Getting The Best Out of Nunez

So where are we on the Darwin Nunez see-saw? Oh, it’s down. He’s been a huge mistake.

Hang on. It seems like only weeks ago we were on the up. Wasn’t he everyone’s favourite agent of chaos?

It’s simple. He’s got quite a few good qualities and a number of negatives. He suits a counter-attacking approach and gets too static when possession-based, slow build-ups are in progress. Also, he’s still not quite worked out how to make the best of his physicality.

You suspect that he’s better equipped to play against an ambitious Arsenal than a negative United. Or as an impact substitute. But we’ve got to get off the overpraised/write-him-off swingometer.

There’s goals in the big dope. Quite a few of them.

How the team has missed Andy Robertson. Yes, the setup has changed and the Scot would be forced into a more similar role to Kostas Tsimikas, but Robertson’s aggression – as well as his directness – would have been valuable against United.

The sooner he’s back the better.

Getting to Wembley

Should we be arsed about the League Cup? After beating West Ham, Wembley is in touching distance. Fulham aren’t the worst side but you’d back Liverpool to beat them over two legs.

Does this mean (potentially) three games the squad could do without? Or is the chance of a trophy worth the extra playing time?

Most people involved in the game think winning cups is a good thing. It instills a mindset, they tend to say. Tiredness is obviously going to become an increasing issue at the top level (Club World Cup, Champions League format change) and analytics experts might argue for exiting domestic cups at the earliest opportunity – or even binning them altogether.

The FA and League Cups added 12 extra matches in 2021-22, although not all were anywhere near full-strength sides. Would not playing those games have given the team the edge over City? Liverpool had only played three domestic cup ties before their last Premier League defeat of the season, to Leicester City in December.

Would they have wrung out more against City or Spurs, the only two league matches where they dropped points after the new year? Questionable.

Photo by IMAGO

And, would they have beaten Real Madrid in the Champions League final? That was a game of fine margins, where the Spanish giants not only rode their luck with a superb performance from their goalkeeper but also – and crucially – produced a tactical display that put a harness on our most dangerous weapons. Carlo Ancelotti let Robertson and Luis Diaz have the ball down the left and flooded our right to deny Mo Salah and Trent Alexander-Arnold space.

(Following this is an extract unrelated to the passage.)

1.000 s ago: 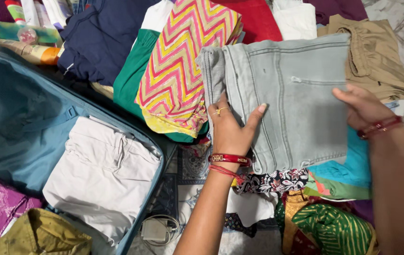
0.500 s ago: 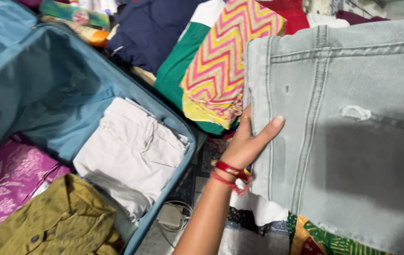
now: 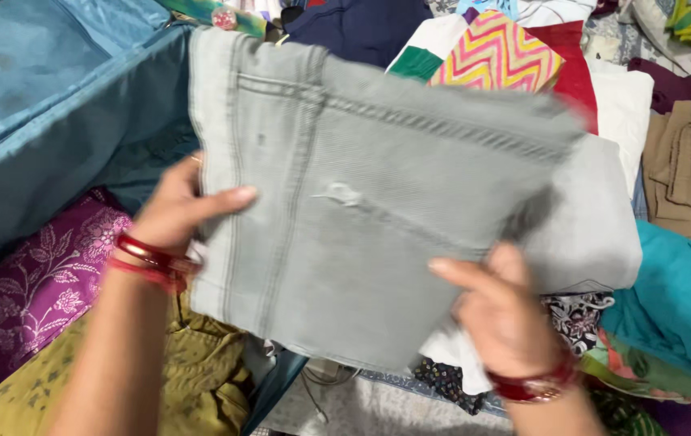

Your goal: The person folds and places various clothing items into an open blue suitcase on a bed. They handle shirts, pants, and other garments one by one, arranging them neatly inside the suitcase.

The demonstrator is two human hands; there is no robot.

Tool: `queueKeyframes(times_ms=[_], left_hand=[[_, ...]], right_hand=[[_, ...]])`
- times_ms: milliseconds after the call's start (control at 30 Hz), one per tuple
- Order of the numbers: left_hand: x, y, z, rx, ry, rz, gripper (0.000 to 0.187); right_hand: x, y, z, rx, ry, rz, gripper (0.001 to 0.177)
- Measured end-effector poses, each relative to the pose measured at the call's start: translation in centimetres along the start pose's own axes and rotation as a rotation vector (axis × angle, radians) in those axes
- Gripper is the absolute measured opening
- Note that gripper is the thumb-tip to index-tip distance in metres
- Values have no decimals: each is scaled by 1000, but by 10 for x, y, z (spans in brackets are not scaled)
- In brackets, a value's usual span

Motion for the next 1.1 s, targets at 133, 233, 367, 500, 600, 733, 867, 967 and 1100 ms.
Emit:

For me, throwing away the domestic cups would not have won us the title or the Champions League. The season would have ended with similar disappointment, without any memorable days at Wembley to talk about in the future.

The lesson of 2022 is not that you should throw in your hand in the domestic cups. It’s when you mess with City and Real, you need a bit more luck than we got.

Football Is A Lie, Act 2, Scene 1

Club Executive Bursts onto stage

The European Court of Justice has ruled that Fifa and Uefa abused a dominant position by threatening the Super League clubs, my lord.

Owner, sitting on a throne of gold

Yes! Riches untold await. Now Uefa will fear us. We must make a statement.

Club Executive

I presumed to prepare one, my lord.



Club Executive

“We remain committed to the values of European football, and we will continue to work with fellow clubs through the ECA and participate in UEFA competitions.”

Curtain drops to sounds of sinister laughter, then rises to scenes of supporters cheering and celebrating their club’s stance.


Have a Happy Christmas everyone. Actually, you can have any sort of Crimbo you want. But you have my best wishes.